The mixture takes two minutes to wiz up. This quantity will feed eight – perfect for a Saturday morning when you have a house full of sleep-over kids. Or you can keep it in the fridge, adding fruit each morning, and spooning it out as required. Hey presto – breakfast sorted.
CHIA SEED AND BANANA PANCAKES WITH BERRIES
- 250g wholemeal self-raising flour
- 50 g ground/milled chia seeds
- 450 ml milk
- 2 eggs
- 1 tsp cinnamon
Put all the above ingredients in the food processor for a minute until well mixed. If you’re not using all the mixture, take out what you need and refrigerate the rest.

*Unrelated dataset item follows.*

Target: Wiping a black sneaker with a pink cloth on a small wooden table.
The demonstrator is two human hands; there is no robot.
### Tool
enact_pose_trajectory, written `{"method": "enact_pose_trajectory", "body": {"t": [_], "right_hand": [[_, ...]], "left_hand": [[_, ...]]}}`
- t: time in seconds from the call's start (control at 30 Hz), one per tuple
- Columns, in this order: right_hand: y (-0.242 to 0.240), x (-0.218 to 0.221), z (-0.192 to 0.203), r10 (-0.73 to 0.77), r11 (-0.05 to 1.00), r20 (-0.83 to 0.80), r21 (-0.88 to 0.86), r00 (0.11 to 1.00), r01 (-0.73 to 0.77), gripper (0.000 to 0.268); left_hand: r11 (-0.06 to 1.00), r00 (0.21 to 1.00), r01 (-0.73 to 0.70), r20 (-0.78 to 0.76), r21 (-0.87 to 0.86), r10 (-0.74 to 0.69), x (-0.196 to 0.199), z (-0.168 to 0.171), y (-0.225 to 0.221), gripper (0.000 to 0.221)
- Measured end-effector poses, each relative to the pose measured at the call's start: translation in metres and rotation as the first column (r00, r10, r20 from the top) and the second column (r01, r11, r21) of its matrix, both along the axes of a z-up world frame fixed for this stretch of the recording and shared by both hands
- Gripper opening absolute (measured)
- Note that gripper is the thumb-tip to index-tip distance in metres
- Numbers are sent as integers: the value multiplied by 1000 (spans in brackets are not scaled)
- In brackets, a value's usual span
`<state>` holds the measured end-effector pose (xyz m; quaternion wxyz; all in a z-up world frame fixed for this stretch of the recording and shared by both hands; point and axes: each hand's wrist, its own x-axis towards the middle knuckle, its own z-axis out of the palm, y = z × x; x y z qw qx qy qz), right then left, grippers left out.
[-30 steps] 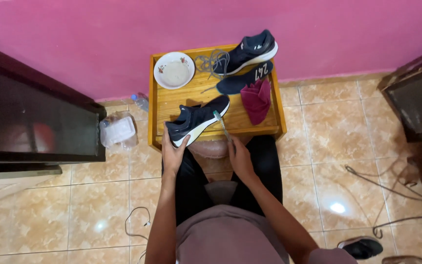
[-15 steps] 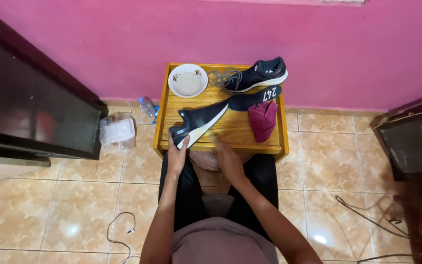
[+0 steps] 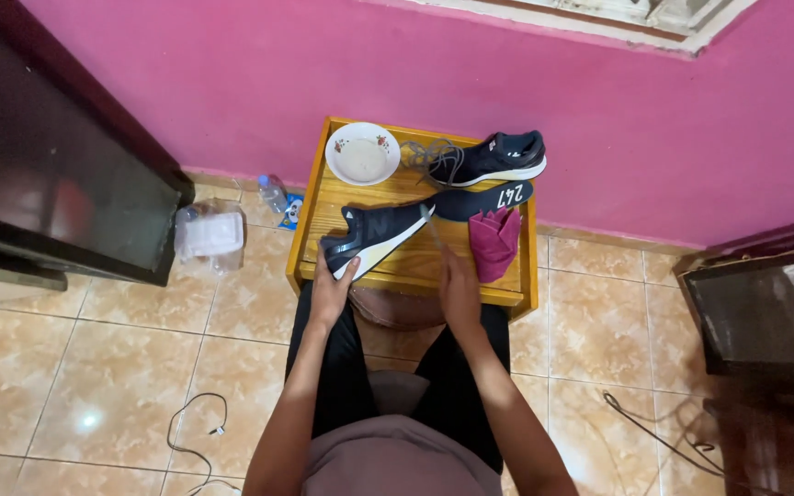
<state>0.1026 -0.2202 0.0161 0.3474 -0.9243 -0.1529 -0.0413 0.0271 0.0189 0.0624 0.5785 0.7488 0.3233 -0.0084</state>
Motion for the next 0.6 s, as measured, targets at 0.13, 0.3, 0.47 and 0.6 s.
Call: {"method": "enact_pose_trajectory", "body": {"t": [0.13,0.3,0.47,0.6], "right_hand": [[12,-18,4,208,975,-69,-62,976,-212,40],[-8,17,9,27,996,-31,84,999,-24,36],[19,-25,31,92,994,-47,69,995,-88,29],[-1,8,32,-22,993,-44,118,999,27,31]], "left_hand": [[1000,999,7,31,5,-7,-2,-9,4,102],[998,997,27,69,48,-30,-6,15,-5,101],[998,998,36,49,59,-39,-6,9,-4,101],[996,998,57,32,72,-59,-6,20,-8,101]]}}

If you’re using it all, add 2 mashed bananas and as many frozen raspberries, blueberries or blackcurrants as you like (allow 4-5 per pancake). Frozen really do work better than fresh in these pancakes.
Heat 1 tbsp coconut oil and when it’s hot, start dropping in spoonfuls of the mixture. The pancakes can be any size you like but for ease of flipping, I usually make them about 6-8 cm in diameter.
Cook for 2-3 minutes until cooked all the way through, turning once.
Serve with yogurt and extra fruit if you like.